Exercise directions: Tell how many lines of the material below hold "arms". The reply is that number alone.

####################

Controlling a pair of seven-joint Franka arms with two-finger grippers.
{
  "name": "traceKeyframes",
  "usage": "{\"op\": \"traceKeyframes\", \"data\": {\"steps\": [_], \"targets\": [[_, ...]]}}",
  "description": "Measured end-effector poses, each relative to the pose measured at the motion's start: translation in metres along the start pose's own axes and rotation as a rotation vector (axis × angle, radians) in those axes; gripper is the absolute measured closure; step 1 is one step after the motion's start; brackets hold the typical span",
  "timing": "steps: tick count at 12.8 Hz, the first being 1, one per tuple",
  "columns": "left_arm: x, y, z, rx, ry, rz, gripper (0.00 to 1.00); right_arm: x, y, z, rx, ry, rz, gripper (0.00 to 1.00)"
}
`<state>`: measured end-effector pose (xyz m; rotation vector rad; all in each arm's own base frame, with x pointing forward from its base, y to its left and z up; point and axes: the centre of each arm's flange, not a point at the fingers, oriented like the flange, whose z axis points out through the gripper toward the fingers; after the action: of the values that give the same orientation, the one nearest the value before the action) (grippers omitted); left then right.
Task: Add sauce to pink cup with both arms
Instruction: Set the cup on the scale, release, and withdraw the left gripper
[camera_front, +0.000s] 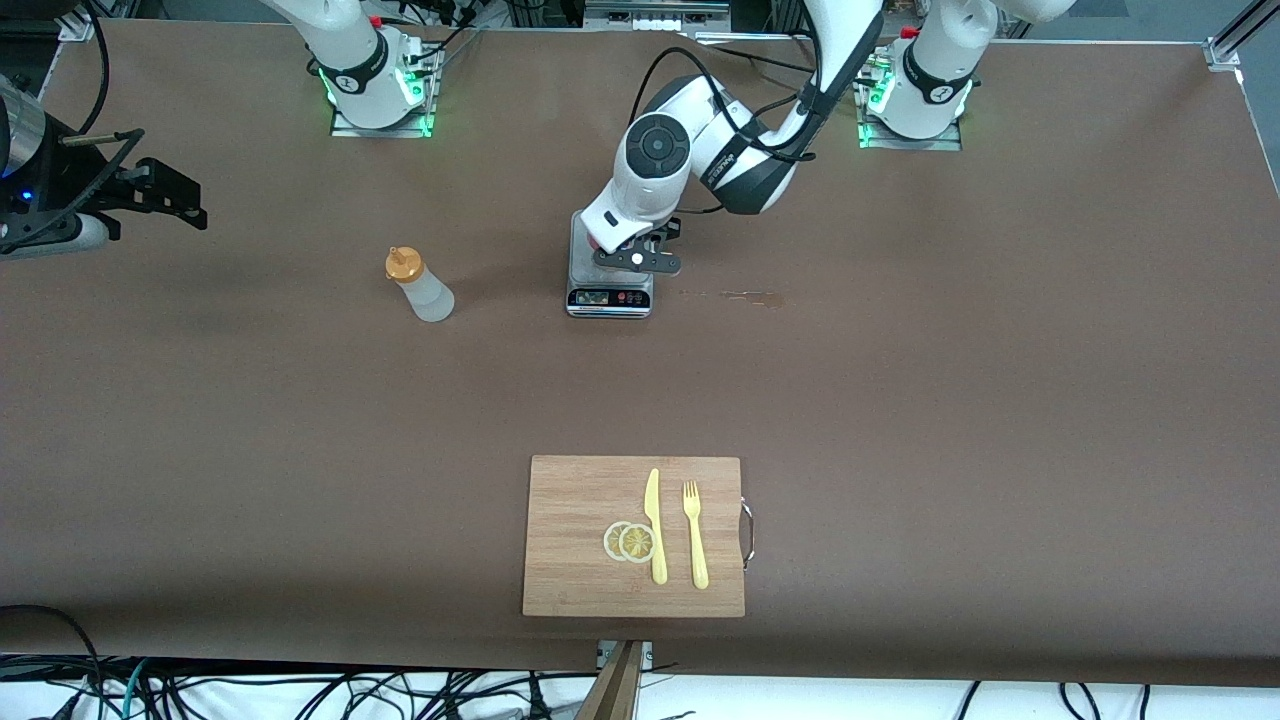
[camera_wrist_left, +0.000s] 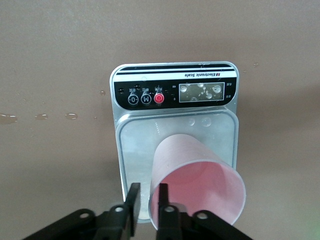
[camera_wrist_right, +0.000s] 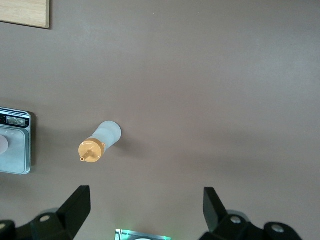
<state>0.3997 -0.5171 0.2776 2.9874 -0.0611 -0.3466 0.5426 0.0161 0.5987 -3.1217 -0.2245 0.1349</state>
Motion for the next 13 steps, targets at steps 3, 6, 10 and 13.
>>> {"op": "traceKeyframes", "data": {"steps": [3, 6, 10, 13], "targets": [[0.006, 0.005, -0.025, -0.032, 0.035, -0.004, 0.39, 0.000, 0.000, 0.000, 0.000, 0.000, 0.000, 0.00], [0.015, -0.006, -0.094, -0.072, 0.072, -0.025, 0.08, 0.000, 0.004, 0.000, 0.001, 0.000, 0.007, 0.00], [0.061, -0.094, -0.203, -0.099, 0.087, -0.126, 0.00, 0.004, 0.010, 0.010, 0.003, -0.021, 0.016, 0.00], [0.099, -0.185, -0.261, 0.013, 0.109, -0.055, 0.00, 0.014, -0.024, 0.034, -0.009, -0.120, -0.046, 0.00]]}}
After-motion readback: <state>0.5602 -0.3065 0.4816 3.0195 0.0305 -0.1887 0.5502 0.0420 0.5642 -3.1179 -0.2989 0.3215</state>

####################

Solution for this task: 2